Thiruvananthapuram, March 20 (IANS) With barely two days left for the closure of nominations, Kerala’s electoral battle has entered a high-voltage phase, with all three fronts scrambling to seal candidates and maximise last-mile outreach.
Kerala goes to the polls on April 9 to elect a new 140-member Kerala Assembly.
The CPI(M)-led Left Democratic Front (LDF), the Congress-led United Democratic Front (UDF), and the BJP-led National Democratic Alliance (NDA) are down to announcing a handful of seats, expected to be finalised by the end of the day.
The ruling LDF was first off the blocks in releasing its candidates, with the BJP and UDF following up with subsequent lists.
What has followed is a contest defined as much by narrative building as by numbers.
Chief Minister Pinarayi Vijayan is seeking an unprecedented third consecutive term, banking heavily on a decade-long governance plank.
However, the campaign has been complicated by an unusual wave of dissent within the CPI(M), with five veterans including G. Sudhakaran and P.K. Sasi finding space in the opposition camp.

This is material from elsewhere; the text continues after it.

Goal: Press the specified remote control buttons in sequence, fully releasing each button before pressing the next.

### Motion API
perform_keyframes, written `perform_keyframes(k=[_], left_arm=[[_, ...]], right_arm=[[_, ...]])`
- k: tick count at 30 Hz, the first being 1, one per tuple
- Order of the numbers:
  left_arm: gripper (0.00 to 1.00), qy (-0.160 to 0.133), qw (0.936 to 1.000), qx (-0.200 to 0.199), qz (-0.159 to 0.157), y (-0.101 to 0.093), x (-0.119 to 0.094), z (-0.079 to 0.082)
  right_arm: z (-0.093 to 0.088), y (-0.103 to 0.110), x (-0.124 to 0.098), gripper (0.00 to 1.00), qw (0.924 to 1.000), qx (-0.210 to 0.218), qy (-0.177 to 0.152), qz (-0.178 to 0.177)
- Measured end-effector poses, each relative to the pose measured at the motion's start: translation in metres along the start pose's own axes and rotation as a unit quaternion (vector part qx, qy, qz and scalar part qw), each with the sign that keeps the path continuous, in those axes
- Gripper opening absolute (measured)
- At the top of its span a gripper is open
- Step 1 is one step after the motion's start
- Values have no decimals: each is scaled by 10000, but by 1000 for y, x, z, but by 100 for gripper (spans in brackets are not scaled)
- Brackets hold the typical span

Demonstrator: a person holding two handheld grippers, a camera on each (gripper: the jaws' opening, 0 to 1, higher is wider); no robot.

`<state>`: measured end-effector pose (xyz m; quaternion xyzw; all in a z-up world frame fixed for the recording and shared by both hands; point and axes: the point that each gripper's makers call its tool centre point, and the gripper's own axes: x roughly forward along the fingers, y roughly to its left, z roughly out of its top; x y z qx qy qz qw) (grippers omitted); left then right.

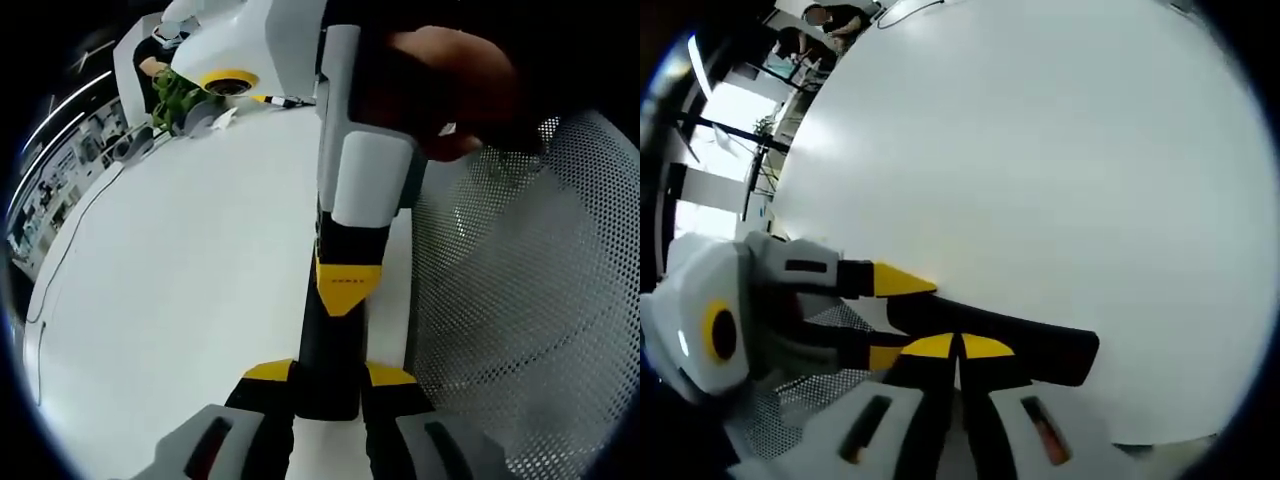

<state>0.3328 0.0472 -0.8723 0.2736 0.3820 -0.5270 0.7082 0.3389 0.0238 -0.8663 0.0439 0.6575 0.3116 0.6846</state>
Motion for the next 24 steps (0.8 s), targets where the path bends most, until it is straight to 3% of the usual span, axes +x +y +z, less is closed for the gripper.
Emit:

On the other side, Leader of Opposition V.D. Satheesan has raised the stakes dramatically, pledging political exile if the UDF fails to cross the 100-seat mark in the 140-member Assembly.
The UDF draws confidence from its strong showing in the 2024 Lok Sabha elections, a string of bypoll gains, and an impressive performance in the December local body polls.
The BJP, led by state president Rajeev Chandrasekhar, is attempting to script a comeback after losing its lone Nemom seat in 2021.
Chandrasekhar, who lost to Shashi Tharoor in the 2024 parliamentary polls, has asserted that the NDA will have a presence in the next Assembly despite a marginal dip in vote share in recent local body elections.
While the outgoing Assembly heavily favoured the Left Front with 99 seats against the UDF’s 41, the opposition believes shifting political currents and localised anti-incumbency could narrow margins in key constituencies.
In around 35 constituencies, the Left won the 2021 Assembly polls with a margin of less than 10,000 votes.
As claims and counterclaims intensify, all three fronts agree on one point: in Kerala’s tightly contested political landscape, statistics can be rewritten.